#### PROVIDED ENTRIES
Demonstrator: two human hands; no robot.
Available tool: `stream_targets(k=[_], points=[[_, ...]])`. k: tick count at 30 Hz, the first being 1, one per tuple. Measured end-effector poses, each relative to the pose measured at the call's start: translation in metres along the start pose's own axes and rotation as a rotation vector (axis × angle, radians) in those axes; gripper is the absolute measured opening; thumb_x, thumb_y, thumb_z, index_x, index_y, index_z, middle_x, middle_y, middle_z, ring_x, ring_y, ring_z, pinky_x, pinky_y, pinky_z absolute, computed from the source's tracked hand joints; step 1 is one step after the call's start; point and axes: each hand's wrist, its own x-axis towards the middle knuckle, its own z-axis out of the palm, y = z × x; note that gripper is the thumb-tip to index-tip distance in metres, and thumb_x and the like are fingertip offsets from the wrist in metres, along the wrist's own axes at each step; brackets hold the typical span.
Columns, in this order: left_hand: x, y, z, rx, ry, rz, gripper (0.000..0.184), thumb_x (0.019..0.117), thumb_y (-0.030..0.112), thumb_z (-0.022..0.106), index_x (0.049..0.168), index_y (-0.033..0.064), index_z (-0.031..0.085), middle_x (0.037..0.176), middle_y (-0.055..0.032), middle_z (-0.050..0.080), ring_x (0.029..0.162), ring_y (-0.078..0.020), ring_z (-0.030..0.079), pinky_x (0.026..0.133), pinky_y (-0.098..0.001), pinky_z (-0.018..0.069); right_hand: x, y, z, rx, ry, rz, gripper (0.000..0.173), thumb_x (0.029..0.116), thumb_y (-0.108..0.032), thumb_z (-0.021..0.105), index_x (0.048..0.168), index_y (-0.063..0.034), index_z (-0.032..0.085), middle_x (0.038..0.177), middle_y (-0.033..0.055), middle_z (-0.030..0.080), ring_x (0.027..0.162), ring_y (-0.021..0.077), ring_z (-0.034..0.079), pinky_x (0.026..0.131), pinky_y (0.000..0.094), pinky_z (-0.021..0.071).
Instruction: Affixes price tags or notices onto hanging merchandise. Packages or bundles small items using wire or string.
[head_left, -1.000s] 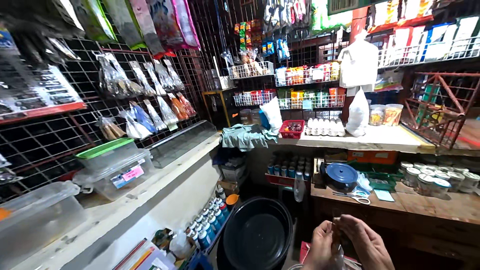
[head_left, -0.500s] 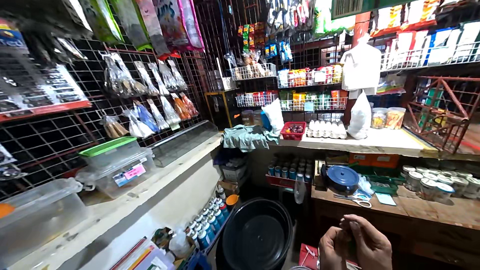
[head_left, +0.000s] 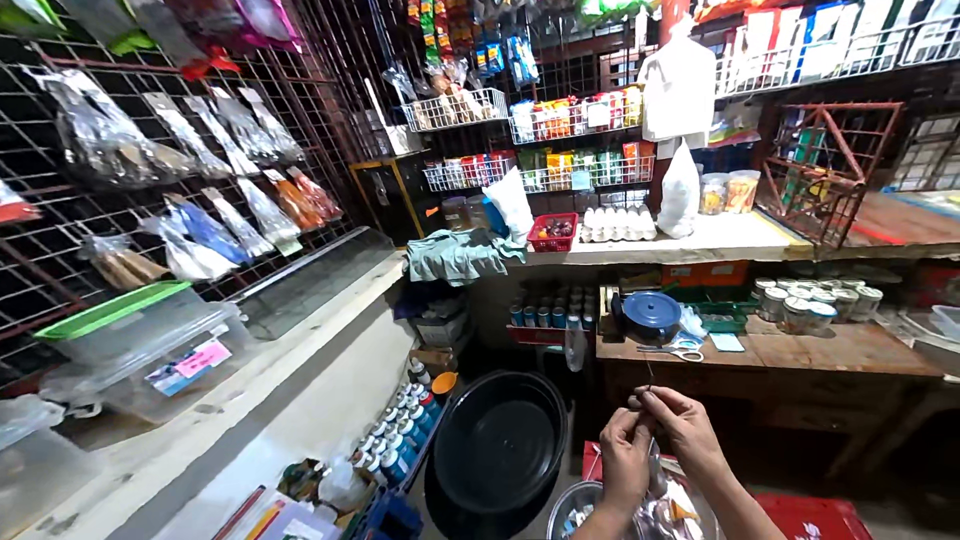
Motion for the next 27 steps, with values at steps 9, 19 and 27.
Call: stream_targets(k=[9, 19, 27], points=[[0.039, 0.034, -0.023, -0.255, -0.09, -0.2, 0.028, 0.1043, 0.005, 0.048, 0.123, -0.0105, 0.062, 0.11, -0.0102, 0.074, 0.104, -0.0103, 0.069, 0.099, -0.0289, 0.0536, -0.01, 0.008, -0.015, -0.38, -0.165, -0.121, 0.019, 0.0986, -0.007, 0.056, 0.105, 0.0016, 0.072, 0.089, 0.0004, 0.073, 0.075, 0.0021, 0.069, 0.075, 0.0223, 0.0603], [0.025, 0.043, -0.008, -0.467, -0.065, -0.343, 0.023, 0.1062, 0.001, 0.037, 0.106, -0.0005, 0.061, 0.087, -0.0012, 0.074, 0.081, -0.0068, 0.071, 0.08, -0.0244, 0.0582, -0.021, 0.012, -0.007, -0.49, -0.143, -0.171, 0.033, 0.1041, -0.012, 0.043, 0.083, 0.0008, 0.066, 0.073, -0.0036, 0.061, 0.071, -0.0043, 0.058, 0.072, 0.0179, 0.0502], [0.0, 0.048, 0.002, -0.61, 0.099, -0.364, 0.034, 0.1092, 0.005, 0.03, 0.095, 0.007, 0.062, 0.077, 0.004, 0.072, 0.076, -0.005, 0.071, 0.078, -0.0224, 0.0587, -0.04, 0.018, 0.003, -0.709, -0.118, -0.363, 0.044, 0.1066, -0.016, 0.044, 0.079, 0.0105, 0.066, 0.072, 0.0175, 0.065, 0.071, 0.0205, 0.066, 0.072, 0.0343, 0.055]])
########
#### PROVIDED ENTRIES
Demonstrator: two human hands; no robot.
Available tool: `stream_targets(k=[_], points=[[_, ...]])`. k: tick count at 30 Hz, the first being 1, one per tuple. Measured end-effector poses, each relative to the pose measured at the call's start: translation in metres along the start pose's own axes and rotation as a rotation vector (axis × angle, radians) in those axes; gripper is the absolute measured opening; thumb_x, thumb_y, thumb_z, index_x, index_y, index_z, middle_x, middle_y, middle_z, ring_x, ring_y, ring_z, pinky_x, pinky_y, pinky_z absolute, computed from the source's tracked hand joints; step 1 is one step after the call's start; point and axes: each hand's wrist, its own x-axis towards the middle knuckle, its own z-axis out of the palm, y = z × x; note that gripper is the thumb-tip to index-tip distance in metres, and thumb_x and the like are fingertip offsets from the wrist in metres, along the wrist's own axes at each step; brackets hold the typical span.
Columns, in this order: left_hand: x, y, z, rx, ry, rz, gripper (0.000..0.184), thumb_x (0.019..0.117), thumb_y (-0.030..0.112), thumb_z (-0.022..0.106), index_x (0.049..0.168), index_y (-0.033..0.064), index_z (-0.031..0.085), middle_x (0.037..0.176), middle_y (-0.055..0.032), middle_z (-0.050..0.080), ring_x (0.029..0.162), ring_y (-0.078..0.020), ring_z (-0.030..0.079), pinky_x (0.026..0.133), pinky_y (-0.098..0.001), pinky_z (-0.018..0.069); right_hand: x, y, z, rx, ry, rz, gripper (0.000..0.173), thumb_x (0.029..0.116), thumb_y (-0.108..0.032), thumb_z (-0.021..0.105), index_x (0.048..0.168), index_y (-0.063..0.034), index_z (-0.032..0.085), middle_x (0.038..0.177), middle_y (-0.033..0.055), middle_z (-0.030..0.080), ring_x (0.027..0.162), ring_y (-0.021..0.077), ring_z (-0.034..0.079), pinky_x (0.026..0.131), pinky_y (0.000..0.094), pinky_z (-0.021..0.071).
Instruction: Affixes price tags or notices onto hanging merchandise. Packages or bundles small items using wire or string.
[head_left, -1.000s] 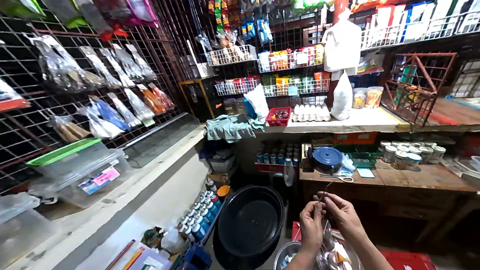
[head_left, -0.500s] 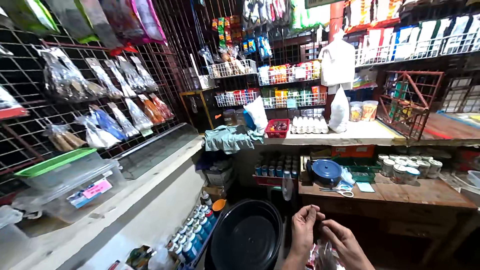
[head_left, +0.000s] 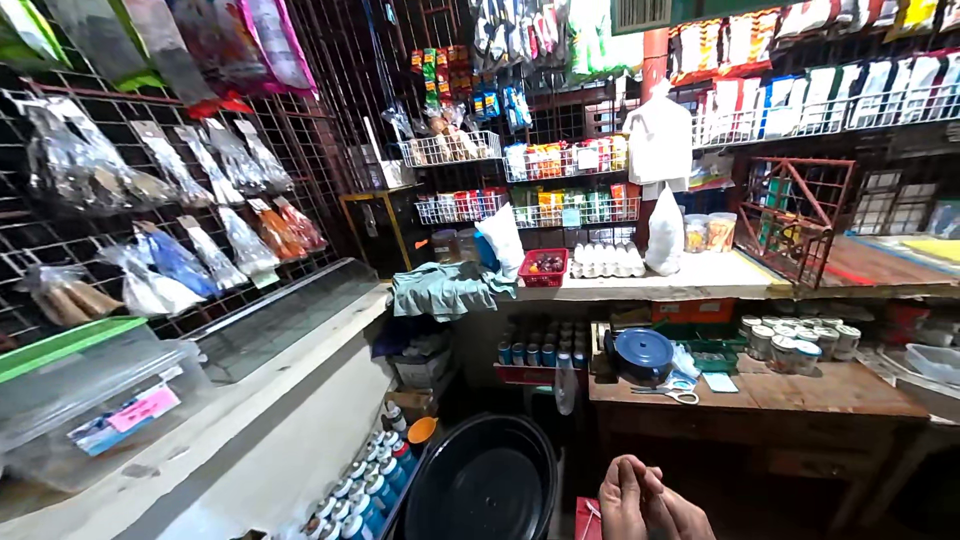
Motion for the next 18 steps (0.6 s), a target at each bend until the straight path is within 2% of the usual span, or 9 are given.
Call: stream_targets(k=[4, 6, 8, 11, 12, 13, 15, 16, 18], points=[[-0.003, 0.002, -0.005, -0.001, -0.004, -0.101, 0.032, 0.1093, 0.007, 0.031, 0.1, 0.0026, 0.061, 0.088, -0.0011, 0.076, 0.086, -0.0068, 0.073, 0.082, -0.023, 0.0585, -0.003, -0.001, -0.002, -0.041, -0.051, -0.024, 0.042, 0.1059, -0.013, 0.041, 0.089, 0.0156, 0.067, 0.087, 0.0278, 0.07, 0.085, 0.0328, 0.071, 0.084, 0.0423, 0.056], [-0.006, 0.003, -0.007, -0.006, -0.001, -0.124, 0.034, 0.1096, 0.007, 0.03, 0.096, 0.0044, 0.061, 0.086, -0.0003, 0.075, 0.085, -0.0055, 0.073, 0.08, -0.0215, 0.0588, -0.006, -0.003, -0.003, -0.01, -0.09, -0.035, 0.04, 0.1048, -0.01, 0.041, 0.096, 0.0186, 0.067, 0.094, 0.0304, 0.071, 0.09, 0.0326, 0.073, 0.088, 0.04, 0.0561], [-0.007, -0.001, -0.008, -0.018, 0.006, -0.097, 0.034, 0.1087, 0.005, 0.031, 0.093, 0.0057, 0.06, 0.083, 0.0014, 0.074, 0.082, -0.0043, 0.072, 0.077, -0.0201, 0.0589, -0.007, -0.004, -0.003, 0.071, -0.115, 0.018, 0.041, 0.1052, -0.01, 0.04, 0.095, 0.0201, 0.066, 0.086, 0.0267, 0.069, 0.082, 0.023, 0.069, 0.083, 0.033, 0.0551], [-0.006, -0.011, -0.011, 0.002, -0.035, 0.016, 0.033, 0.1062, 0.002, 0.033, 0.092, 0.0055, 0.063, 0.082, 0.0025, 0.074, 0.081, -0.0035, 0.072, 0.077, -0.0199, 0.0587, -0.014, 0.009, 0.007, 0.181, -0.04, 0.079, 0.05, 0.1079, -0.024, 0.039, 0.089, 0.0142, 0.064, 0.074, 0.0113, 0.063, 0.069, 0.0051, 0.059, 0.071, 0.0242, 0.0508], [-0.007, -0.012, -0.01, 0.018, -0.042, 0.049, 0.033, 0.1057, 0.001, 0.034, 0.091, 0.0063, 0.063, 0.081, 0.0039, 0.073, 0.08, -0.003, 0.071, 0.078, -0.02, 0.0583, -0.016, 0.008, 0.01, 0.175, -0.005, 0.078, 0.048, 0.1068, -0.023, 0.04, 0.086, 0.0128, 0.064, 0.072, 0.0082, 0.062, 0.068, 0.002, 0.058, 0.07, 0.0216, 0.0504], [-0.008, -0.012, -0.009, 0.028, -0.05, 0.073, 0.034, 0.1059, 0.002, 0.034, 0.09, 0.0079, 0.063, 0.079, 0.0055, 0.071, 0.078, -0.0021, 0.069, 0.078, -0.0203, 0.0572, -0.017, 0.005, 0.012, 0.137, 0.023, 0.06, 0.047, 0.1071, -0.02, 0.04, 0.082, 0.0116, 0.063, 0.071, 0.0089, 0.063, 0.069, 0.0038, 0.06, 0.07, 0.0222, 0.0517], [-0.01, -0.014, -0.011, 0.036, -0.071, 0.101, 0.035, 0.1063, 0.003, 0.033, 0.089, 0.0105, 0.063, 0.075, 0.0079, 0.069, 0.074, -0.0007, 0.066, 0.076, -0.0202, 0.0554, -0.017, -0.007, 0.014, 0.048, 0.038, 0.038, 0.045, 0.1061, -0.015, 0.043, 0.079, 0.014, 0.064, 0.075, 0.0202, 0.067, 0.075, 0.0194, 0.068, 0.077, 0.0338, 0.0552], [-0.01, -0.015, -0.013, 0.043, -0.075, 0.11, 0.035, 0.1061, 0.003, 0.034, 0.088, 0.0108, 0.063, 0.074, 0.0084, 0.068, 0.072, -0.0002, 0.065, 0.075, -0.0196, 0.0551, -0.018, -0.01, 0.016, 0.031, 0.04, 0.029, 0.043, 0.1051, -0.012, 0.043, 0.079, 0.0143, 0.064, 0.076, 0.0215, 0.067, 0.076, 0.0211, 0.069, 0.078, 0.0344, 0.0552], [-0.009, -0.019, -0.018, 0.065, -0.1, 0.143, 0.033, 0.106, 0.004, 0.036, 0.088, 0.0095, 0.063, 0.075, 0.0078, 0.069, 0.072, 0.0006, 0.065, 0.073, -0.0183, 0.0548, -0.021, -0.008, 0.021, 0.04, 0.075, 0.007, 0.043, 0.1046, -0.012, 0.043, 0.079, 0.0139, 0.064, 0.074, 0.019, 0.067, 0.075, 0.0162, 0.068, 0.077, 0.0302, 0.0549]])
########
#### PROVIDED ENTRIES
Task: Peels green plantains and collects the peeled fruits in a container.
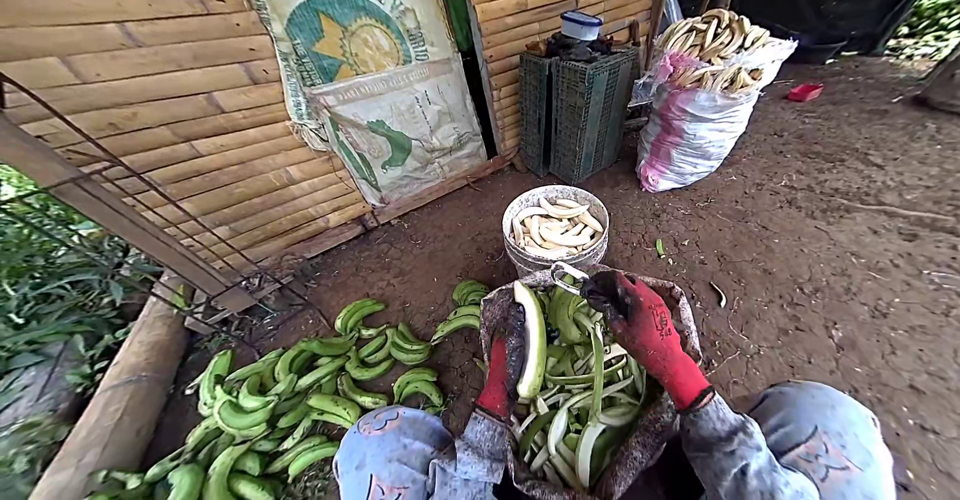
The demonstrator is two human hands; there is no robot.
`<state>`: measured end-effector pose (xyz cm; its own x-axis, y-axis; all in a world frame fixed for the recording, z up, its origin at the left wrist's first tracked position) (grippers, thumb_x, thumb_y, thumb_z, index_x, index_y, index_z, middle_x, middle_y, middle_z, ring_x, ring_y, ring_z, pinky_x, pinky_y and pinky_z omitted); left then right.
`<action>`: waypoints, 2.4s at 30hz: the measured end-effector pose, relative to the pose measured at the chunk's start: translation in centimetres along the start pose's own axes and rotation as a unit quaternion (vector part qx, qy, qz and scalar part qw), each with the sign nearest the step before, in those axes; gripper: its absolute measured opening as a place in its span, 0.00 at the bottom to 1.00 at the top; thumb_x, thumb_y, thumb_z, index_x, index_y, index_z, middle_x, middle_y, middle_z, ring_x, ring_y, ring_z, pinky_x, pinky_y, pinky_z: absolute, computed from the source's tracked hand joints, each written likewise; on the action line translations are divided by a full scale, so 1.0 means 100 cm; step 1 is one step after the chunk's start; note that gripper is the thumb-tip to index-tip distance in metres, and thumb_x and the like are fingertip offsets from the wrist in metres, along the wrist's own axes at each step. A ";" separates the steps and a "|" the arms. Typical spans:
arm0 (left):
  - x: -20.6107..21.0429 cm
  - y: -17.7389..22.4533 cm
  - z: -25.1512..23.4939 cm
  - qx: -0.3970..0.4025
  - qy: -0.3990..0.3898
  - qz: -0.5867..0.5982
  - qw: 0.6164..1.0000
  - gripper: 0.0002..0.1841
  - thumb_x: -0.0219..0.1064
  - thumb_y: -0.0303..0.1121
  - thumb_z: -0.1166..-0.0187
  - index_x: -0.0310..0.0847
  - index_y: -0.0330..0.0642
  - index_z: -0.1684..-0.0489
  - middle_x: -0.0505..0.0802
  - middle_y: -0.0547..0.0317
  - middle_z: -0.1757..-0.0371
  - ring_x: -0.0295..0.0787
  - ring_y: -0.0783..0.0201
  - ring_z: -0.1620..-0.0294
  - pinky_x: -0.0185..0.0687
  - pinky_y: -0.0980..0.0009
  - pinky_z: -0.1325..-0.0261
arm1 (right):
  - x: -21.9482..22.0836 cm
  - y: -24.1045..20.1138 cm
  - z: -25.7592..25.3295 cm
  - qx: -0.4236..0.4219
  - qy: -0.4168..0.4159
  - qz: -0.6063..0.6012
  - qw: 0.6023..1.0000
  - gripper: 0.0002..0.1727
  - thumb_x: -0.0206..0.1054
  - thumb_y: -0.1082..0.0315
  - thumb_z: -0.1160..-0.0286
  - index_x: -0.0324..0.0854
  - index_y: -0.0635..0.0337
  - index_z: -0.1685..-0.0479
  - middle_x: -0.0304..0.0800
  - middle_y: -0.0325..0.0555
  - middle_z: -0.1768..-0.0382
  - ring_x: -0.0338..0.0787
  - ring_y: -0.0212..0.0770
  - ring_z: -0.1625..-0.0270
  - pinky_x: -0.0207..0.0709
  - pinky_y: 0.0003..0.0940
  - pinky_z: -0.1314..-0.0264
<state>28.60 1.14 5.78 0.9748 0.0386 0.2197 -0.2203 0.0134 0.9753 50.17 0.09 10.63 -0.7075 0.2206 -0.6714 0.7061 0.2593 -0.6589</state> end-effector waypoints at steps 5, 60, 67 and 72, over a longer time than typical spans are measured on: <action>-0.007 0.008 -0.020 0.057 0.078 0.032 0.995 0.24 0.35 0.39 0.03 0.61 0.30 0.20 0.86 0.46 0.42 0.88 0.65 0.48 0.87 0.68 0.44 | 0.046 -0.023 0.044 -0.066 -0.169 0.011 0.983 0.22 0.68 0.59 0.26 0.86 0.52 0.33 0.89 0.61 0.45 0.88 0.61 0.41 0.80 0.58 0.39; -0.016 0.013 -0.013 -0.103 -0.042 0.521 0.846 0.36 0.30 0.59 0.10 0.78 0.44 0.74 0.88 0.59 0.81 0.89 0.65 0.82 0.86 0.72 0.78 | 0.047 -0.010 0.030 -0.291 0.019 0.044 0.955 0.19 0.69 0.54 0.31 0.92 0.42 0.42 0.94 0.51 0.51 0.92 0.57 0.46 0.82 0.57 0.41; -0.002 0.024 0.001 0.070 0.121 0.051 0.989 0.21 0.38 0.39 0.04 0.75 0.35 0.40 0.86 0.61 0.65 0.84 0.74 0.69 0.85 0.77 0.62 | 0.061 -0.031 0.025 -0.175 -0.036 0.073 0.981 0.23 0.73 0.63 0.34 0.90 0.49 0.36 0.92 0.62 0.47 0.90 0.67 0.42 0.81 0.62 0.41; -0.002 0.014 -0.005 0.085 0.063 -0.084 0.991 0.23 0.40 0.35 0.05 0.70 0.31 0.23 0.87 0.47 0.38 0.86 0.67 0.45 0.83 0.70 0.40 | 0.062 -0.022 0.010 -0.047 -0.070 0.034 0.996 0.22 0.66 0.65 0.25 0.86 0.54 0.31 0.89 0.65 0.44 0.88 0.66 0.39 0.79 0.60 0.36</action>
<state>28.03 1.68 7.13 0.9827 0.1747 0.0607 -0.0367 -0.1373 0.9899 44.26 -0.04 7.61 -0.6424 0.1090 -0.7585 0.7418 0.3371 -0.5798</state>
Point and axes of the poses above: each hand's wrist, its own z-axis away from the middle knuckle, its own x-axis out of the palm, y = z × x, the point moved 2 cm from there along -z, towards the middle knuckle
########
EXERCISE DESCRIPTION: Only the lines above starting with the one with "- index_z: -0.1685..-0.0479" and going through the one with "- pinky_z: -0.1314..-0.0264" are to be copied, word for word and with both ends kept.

RESULT FOR THIS TASK:
  - index_z: -0.1685..-0.0479
  - middle_x: -0.0304..0.0800
  - middle_y: -0.0325..0.0555
  - middle_z: -0.1768..-0.0382
  - ring_x: -0.0338..0.0787
  - ring_y: -0.0212..0.0770
  - ring_z: -0.1625..-0.0270
  - pinky_x: -0.0207..0.0709
  - pinky_y: 0.0003..0.0940
  - pinky_z: -0.1314..-0.0264

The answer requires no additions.